Buna ek olarak, Osmanlı İmparatorluğu’nun Avrupa ve Asya’da etnik açıdan eşit olmayan uluslara bölünmesi feci savaşlara yol açtı. Yugoslavya, ardından Avrupa’da Kosova ve Ortadoğu’daki çatışmalar o gün çizilen ulus devlet sınırlarının bir sonucu olarak gelişti.”
‘BARIŞÇIL ÇÖZÜMLERİN YOKLUĞU SAVAŞLARI DERİNLEŞTİRİYOR’
Günümüzde bu denli ciddi savaşların yaşanmasının en büyük nedenlerinin barışçıl çözümlerin yokluğu olduğunu kaydeden ünlü sosyolog Edgar Morin, “Barışçıl çözümlerin yokluğu, savaşların yayılması ve hatta genelleşmesi tehlikesi de dahil olmak üzere, savaşın tırmanmasını ve tehlikelerini teşvik etmektedir.
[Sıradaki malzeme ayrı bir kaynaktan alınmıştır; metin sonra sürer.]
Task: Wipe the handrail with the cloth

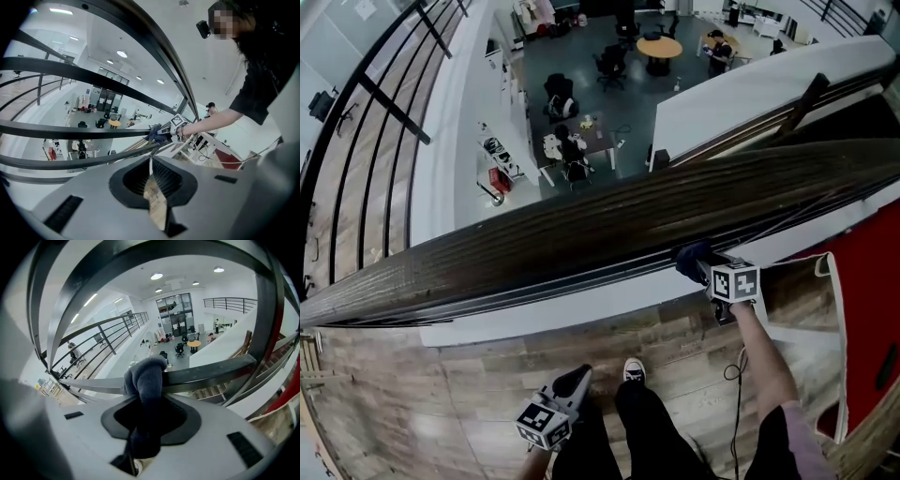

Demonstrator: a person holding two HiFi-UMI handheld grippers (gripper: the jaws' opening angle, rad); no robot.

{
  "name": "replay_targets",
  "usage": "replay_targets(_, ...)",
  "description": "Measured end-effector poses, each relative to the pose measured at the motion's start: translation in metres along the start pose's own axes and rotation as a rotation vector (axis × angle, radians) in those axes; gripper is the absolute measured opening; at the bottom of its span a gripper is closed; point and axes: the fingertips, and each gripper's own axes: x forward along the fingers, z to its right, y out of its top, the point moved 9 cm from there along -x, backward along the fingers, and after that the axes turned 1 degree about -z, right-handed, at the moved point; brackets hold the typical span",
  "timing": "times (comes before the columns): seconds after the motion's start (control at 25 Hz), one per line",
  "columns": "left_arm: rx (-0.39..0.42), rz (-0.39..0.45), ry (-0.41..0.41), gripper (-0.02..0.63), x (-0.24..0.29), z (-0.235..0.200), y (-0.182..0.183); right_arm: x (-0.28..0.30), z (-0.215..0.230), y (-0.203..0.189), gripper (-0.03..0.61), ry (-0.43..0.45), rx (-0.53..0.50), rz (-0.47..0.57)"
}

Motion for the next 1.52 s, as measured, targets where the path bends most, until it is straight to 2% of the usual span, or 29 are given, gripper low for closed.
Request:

Kürt halkının bir kısmı özerk bir bölgeyi muhafaza edebilmiş ve kendini savunabilmiştir; diğer bir kısmı ise Türkiye ve İran gibi güçlerin acımasız boyunduruğu altında kalmaya devam ediyor” dedi.
Yaşanan savaşlarda dünyada artan popülist politikaların ve liderlerin varlığının önemli bir rol oynadığını kaydeden Edgar Morin, “Tüm kıtalarda geneli bir gerileme, demokrasilerin küresel krizi ve bireyleri bilgisayarla kontrol etme araçlarına sahip neo-otoriter rejimlerin gelişimi, popülist politikaların ve liderlerin yükselişini sağlıyor” diye konuştu.
‘ULUSLARARASI BİR TOPLANTIYA İHTİYACIMIZ VAR’
Batılı güçlerin Kurdistan’da yaşanan savaşa ve Kürt halkının özgürlük mücadelesine dönük yaklaşımını da değerlendiren Edgar Morin, “Batılı güçler hiçbir zaman Kürt halkının ulusal ihtiyaçlarını göz önünde bulundurmamıştır. Aksine Suriye’de Kürt halkını DAİŞ’e karşı savaşta kendi çıkarları doğrultusunda desteklemişlerdir” diye kaydetti.
Kürt halkının özgürlük mücadelesini yürüten PKK’nin Avrupa Birliği tarafından ‘terörist örgütler’ listesinde tutulmasına dönük sorumuzu da yanıtlayan Morin, “Terörist kelimesi, bir baskı unsuruna karşı verilen direnişi tanımlamak için hep yanlış kullanılmıştır. Bu tutum barışa hizmet etmiyor. Kürt ve Filistin halkları da dahil olmak üzere Ortadoğu’daki durumun iyileştirilmesi için uluslararası bir toplantı koşullarının yaratılmasına ihtiyacımız var. Ancak böylesi bir perspektifin çok uzağındayız” ifadelerini kullandı.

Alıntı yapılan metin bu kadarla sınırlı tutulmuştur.